GrafeasGroup / tor_app

Official web app for making transcriptions easier! (WIP)
MIT License
3 stars 1 forks source link

[RFC] Target platform #6

Closed perryprog closed 6 years ago

perryprog commented 6 years ago

This issue will just be a gathering of everything we know about each platform we've though about, listed in order of likeliness of use.

This is a tracking issue for the card

Deciding on what platform we're developing on, setting it in stone

@laurajohman can also add the survey results once we get done with this.

Pros of web based:

Cons of web based:

Pros of Electron:

Cons of Electron:

Pros of Kivy:

Cons of Kivy:

Please feel free to add on to this!

TheLonelyGhost commented 6 years ago

I'm going to scope this to hashing out the target platform(s). We can have survey responses as evidence of a particular platform, but I have a feeling this is going to be strewn out enough as it is.

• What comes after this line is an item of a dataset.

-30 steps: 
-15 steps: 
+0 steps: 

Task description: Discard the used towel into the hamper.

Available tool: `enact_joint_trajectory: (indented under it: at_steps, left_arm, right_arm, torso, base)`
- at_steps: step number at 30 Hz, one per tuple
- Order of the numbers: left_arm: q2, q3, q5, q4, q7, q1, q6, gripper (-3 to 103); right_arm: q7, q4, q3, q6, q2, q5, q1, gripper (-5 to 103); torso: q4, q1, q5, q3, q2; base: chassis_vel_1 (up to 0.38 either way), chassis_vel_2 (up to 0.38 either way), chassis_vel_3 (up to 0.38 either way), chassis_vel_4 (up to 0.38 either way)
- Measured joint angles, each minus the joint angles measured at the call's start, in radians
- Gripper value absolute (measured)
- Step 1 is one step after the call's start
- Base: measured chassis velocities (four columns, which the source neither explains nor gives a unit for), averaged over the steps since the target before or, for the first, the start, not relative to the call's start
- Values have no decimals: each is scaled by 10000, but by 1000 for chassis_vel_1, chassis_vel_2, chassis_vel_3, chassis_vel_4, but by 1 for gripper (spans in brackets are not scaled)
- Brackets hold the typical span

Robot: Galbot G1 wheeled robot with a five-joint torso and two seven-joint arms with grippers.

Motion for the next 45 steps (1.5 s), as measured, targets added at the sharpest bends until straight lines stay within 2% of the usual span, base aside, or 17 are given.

TheLonelyGhost commented 6 years ago

Now my response:

File persistence (web)

There are some inaccuracies above in what is possible with web tech these days:

No compiling for web

True, it's not required per se, but it does have significant benefits. In JavaScript-land it's commonly referred to as "transpiling". There are things like Babel (allow latest javascript to be backported for older browsers) and Webpack (page load optimization for JavaScript) that package assets and make the application significantly more performant.

I fully expect a web-based platform would still include some level of tooling ("compiling") to package it up for deployment.

No ease of use on mobile (web)

I'd argue web is the most compatible way to get the application on mobile devices. I have an iPad Gen 1 (yes, the fat one) that I mainly use for web browsing and reading PDFs. While the browser hasn't been updated since 2010-ish, it still works for many sites. At least in part.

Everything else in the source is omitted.